La coyuntura revela la estructura, pero en mucho tiempo no crea nada históricamente importante, salvo en el caso de que una fración principesca, un clan nobiliario, una oposición regional, se aprovechen de la agitación espontánea para fines propios. Un peligro de este tipo es el que han creído percibir -y han fingido descubrir- los que han atribuído el motín de 1766 a un complot de clérigos y cortesanos.
Pero después de 1750, tanto en España como en Francia, las cosas se hicieron menos simples. Entre los campesinos pobres, periódicamente conducidos a la desesperación, y las capas dirigentes, fieles a las viejas normas -caridad prudente y policía dura-, han surgido los campesinos ricos, los arrendatarios de los derechos de almacenaje, los comerciantes, los funcionarios especuladores, una clase para la que el fin es el dinero, la libertad como medio, la conquista del poder social como proyecto. Clase que se levantará dispuesta a formar, tanto en Zaragoza como en Vergadra, las "guardias nacionales" contra el cuarto estado y dispuesta a exigir, contra la antigua caridad y la "tasa del pan", los derechos para realizar incondicionalmente el valor del mercado.
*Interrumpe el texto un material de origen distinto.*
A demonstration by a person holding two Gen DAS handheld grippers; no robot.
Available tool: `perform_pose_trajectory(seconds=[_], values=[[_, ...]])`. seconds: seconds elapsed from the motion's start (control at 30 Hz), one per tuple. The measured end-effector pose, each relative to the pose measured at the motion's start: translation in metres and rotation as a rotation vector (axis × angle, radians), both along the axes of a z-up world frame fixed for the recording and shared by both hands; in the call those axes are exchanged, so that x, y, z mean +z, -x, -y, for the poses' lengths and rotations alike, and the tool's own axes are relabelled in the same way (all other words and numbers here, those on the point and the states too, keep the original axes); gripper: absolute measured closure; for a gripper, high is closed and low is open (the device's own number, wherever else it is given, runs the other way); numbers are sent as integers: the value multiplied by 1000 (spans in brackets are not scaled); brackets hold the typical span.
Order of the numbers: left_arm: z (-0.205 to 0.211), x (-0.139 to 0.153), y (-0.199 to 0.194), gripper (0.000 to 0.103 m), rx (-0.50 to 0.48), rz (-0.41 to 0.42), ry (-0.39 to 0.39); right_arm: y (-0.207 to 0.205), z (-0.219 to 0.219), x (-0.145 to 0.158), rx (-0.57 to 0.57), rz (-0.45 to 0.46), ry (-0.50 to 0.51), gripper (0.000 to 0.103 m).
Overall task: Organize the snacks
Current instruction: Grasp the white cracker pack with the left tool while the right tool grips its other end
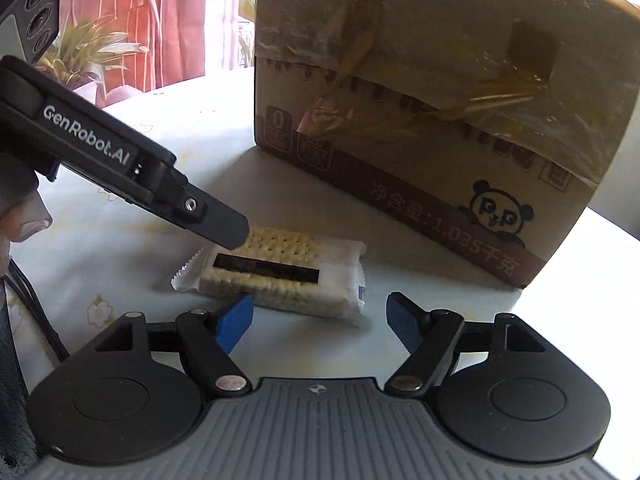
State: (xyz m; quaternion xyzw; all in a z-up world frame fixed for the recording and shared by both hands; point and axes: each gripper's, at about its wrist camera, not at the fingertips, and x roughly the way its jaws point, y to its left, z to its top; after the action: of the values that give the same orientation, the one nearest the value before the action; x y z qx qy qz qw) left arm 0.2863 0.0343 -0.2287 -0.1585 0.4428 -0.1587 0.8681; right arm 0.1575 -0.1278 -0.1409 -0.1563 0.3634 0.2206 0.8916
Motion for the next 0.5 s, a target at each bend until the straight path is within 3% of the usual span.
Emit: perform_pose_trajectory(seconds=[0.23, 0.37, 0.5], values=[[12, -10, 2, 43, -15, 17, -12, -4, -5, -1, 53, -7, -20, 27], [15, -12, 4, 57, -18, 38, -44, -6, -8, -4, 57, -6, -47, 26], [17, -5, 5, 60, -23, 52, -55, -5, -11, -6, 53, 1, -65, 27]])
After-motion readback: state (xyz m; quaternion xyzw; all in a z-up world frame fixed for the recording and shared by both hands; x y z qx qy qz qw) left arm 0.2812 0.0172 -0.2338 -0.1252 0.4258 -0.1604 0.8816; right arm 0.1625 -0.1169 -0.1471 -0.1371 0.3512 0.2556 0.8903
En 1789, en Francia, esta clase registrará en las instituciones su visión del mundo, pero la alianza que se verá obligada a sellar con los campesino del "gran miedo" y los "sans-culotte" de las ciudades la llevará más lejos de lo que hubiera querido ir.
Mucho antes, Aranda, aristócrata audaz, Roda, fino político, Campomanes, abogado reflexivo y trabajador, habían emprendido, con una sorprendente clarividencia, la tarea de unir la suerte de la monarquía española a los intereses de las nuevas clases. Evitaron la revolución, pero España no se transformó en sus raíces. A cada crisis periódica se confirmó la alianza de la naciente burguesía y el despotismo ilustrado. En 1789, los "rebomrois del pan" de Barcelona no fueron más que una "guerra de las harinas". El 27 de mayo, día en que Sieyès proponía al clero francés que se uniera a las deliberaciones del Tercer Estado, un burgués de Barcelona anotaba en su diario este doloroso desenlace de otra crisis clásica: "Han ahorcado a cinco hombres y una mujer, mientras dos mujeres y un hombre, atados a la picota, miraban cómo colgaban a los desgraciados. La primera en ser ejecutada fue la mujer, que murió con mucho valor y grandeza; los hombres fueron inmediatamente después, también con valor. Son los del rebomboris del pan del 28 de febrero último; eran jefes del motín en que se quemaron las barracas que vendían pan en las plazas, y también quemaron el Pastim o panadería pública; y quién sabe lo que fue robado en ese Pastim y en otras muchas casas; porque todo esto era un gran bandidaje; las mujeres llevaban el fuego a los hombres; todo era una Babilonia; las corporaciones y colegios tuvieron que salir para mantener la seguridad que la Justicia no podía asegurar; la confusión duró tres días; después todo se calmó; no hubo más que estos pobres desgraciados que fueron llevados a la prisión del Rey y una noche los condujeron a la ciudadela y los pusieron en capilla; al tercer día se los llevaron por la fuerza, sin gran cortejo y casi sin espectadores, ya que no se veía a nadie en las calles, todas las casas tenían las puertas cerradas, en un duelo tal y en tal silencio que se hubiera dicho un jueves o un viernes santos; toda la tropa de la ciudad, de la ciudadela y de Montjuic estaba en armas, para el caso de que hubiera habido algún movimiento; y las corporaciones, los colegios y los alcaldes de barrio patrullaban por la ciudad. Gracias a Dios no pasó nada. Los colgaron. Que Dios les perdone. Amén."